IA measures where in vector A (which has just been constructed) the next row starts, so to speak. The ith component of IA gives the index in A of the number that begins the ith row. If this doesn't make sense for you, consider trying to re-construct the original matrix from the Yale representation. I'm not sure myself what the last component of IA means. In the wiki example, the 0, 2, and 4 make sense; the 6 has me mystified. Another few examples would probably clear that up. This clears things up a bit, I think.
Thanks Ackbeet for your response!
My problem is the IA(3) = 6, I can not understand how they get it. Having the matrix(SM) example in wikipedia article, and definition for AI, I am trying to iterate as follows:
For i = [0, 3]
Row i = 0 first non-zero value is 1 and has index 0 in A, therefore IA(0) = 0;
Row i= 1 first non-zero value is 3 and has index 2 in A, therefore IA(1) = 2;
Row i= 2 first non-zero value is 1 and has index 4 in A, therefore IA(2) = 4;
Row i=3 (???) out of range in our SM ....

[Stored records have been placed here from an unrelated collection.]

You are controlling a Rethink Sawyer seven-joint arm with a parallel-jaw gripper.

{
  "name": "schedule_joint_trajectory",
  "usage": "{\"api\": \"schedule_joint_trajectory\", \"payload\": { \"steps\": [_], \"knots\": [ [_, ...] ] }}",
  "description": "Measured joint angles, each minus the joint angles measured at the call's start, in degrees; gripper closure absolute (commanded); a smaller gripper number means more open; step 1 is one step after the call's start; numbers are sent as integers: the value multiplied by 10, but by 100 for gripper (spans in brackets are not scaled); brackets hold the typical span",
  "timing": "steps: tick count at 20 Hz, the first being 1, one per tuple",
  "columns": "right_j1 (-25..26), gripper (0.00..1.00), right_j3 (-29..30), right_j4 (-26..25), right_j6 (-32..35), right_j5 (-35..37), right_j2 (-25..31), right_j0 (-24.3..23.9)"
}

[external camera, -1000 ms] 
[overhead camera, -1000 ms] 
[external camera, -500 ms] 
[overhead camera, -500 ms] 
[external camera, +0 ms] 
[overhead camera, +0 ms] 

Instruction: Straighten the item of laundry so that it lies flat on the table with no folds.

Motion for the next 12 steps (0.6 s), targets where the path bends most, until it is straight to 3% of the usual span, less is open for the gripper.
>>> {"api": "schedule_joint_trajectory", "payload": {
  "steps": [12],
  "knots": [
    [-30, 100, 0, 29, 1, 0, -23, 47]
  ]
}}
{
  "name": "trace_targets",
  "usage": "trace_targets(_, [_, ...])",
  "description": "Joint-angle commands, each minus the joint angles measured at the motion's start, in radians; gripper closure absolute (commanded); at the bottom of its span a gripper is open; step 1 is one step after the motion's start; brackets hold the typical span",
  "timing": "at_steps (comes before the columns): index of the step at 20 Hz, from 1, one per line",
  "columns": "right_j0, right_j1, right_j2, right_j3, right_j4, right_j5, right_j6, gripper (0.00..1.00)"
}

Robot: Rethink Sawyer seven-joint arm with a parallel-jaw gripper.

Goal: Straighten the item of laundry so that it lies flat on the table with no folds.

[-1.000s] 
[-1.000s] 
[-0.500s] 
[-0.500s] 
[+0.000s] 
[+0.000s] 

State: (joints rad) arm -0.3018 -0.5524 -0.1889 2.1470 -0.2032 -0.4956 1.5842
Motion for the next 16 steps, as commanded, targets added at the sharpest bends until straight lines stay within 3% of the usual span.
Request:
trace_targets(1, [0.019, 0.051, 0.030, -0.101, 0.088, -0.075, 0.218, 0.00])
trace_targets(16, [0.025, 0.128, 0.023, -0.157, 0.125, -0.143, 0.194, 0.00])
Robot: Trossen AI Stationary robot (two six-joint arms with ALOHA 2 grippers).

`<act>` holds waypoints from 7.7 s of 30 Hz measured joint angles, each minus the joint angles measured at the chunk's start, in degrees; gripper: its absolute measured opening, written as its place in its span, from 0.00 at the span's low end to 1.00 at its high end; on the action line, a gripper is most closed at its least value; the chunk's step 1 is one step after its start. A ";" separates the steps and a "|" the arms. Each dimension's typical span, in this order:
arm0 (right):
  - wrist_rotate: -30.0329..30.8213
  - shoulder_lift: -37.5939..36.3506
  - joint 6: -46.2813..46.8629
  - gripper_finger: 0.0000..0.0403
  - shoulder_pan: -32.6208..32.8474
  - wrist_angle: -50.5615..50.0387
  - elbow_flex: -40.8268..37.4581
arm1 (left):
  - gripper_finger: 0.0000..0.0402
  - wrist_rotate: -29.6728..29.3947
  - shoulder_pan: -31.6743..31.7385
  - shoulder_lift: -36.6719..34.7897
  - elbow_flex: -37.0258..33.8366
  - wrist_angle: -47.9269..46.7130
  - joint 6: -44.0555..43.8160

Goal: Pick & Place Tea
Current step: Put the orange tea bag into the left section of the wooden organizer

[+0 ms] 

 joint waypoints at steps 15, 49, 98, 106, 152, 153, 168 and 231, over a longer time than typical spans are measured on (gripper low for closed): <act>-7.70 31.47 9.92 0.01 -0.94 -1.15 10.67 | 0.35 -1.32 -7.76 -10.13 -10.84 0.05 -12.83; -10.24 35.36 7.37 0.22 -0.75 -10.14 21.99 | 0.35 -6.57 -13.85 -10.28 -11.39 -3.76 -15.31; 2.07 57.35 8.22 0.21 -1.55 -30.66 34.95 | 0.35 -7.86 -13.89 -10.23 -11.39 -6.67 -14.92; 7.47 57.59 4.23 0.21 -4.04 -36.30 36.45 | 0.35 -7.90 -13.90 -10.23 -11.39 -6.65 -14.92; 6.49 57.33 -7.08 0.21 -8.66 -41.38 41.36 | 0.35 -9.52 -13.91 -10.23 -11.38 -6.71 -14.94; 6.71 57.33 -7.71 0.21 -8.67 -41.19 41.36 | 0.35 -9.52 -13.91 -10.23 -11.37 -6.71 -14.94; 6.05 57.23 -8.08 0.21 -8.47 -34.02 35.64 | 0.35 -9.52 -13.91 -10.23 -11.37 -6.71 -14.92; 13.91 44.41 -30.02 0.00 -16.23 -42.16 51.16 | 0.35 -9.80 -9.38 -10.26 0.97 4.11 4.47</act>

I am trying to understand this sentance: "Row i of the original matrix extends from A(IA(i)) to A(IA(i+1)-1), i.e. from the start of one row to the last index before the start of the next." could you reformulate it please for me?
Thanks a lot!
I think the answer is in this statement, from WikiAnswers: "The length of row i is determined by IA(i+1) - IA(i). Therefore IA needs to be of length N + 1." You have to have the 6 in there in order to determine the nonzero length of the last row of the original matrix. That is, 6 - 4 = length of row i of the original matrix.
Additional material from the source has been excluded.